Historically, there has been little demand for UK grown, plant-based proteins with most pulse ending up in animal feed or export markets. However, that could easily change if the food industry would incentivise UK farmers to consider growing more protein-rich crops such as peas, hemp seed, sweet lupin and fava. Several companies are already demonstrating how profitable this approach can be. Back in 2006, Stephen Jones, a sixth-generation farmer from Shropshire, decided to try to produce British grown quinoa on his family’s farm. Today, The British Quinoa Company produces hundreds of tons of quinoa every year and has secured contacts with some of the UK’s leading retailers. Hodmedod’s is another UK company steaming ahead when it comes to super foods. Founded in 2012, to supply beans and other products from British farms, the business won Best Food Producer in the 2017 BBC Food and Farming Awards.

These companies give us food for thought and demonstrate what a little bit of diversification can deliver. Protein crops have always been sustainable and relatively easy to grow in this country. A gluten-free source of starch and protein, they offer farmers significant benefits in terms of rotation, soil structure and nutrients. In the past there have been few commercial incentives to grow these crops. As such they’ve largely been used as a break crop for higher yielding varieties such as wheat, barley and oilseed rape.

With consumer interest in plant-based proteins now higher than ever before, surely it is time this situation changed. Consumers are now actively looking to put beans, peas, chickpeas and lentils in their shopping basket; and if they can buy UK-produced goods even better; so why not give them what they want? The benefits of doing so could be huge.

Surely it’s time to accept the changes we are seeing and for the food and farming industry to work together in creating a sustainable UK offering.

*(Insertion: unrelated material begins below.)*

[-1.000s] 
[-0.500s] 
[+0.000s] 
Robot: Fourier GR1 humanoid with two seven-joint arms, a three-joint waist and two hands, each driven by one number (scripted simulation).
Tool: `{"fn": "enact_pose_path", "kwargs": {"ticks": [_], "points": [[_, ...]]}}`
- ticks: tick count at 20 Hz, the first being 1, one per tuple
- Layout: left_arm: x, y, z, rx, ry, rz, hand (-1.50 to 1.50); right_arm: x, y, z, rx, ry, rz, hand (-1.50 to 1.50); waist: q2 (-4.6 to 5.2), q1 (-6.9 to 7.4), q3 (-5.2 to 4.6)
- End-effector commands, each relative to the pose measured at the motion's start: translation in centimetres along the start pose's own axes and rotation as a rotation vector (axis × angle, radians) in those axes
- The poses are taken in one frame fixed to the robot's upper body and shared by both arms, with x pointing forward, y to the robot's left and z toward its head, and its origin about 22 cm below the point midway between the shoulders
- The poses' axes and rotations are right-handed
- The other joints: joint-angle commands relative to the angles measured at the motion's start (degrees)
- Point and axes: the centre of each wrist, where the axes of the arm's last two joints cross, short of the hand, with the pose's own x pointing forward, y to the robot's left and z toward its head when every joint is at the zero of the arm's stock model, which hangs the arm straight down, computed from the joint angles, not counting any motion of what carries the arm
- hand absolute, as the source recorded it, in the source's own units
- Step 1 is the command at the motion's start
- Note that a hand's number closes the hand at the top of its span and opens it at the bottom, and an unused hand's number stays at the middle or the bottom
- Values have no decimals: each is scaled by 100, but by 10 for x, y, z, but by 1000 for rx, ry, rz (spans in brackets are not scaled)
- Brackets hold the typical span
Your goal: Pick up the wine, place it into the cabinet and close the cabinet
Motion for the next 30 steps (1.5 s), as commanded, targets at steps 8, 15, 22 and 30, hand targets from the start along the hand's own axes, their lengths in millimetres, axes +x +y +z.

At one end of the spectrum, the food manufacturing and food retail industry needs to actively encourage the merchant trade to offer premium contracts to UK growers; this will incentivise more UK legume production by making these crops a more viable proposition.

Similarly, the farming sector needs to see veganism as an opportunity not a threat. A recent report from AHDB, entitled ‘The rise of plant-based food products and implications for meat and dairy’, highlighted that 89 per cent of consumers buying ‘meat-free’ products also purchase meat. This tells us that most consumers are not planning to rule out meat completely; they are just up for cutting back a bit and trying something different.

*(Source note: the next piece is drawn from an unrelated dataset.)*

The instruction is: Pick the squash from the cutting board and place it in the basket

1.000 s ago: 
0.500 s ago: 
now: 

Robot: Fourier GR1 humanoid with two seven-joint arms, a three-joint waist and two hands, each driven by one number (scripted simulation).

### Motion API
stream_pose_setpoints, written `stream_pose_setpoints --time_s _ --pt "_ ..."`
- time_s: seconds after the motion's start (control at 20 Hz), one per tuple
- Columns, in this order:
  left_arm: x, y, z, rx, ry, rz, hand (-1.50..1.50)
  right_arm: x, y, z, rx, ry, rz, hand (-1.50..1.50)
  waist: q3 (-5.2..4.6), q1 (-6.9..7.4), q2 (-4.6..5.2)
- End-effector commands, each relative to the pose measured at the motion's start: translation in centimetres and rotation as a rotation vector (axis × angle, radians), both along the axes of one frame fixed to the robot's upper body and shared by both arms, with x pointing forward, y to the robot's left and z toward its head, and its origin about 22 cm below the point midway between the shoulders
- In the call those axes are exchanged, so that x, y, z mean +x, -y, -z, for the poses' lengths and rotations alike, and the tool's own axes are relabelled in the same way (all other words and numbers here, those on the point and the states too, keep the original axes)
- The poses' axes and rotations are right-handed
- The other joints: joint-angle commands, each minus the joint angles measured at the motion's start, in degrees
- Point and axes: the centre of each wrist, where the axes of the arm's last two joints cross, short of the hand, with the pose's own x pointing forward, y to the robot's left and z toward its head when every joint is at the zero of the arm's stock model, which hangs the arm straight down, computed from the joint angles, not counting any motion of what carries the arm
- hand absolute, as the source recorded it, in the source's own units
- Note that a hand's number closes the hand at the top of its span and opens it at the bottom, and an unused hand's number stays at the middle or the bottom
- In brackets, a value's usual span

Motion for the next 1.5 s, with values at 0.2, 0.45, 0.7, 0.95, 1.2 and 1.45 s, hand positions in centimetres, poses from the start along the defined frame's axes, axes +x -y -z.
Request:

I’m a firm believer that there will always be demand for high quality, high welfare meat and dairy produce – but let’s not ignore the big opportunities that exist for growers prepared to consider the production of high protein plant-based crops. Wherever you stand on cutting out meat and dairy, one thing is clear: messages about the benefits of eating less meat are unlikely to vanish overnight. With veganism now more mainstream than ever, isn’t it time we all took a healthier approach to thinking about this food trend, which looks set to stick around!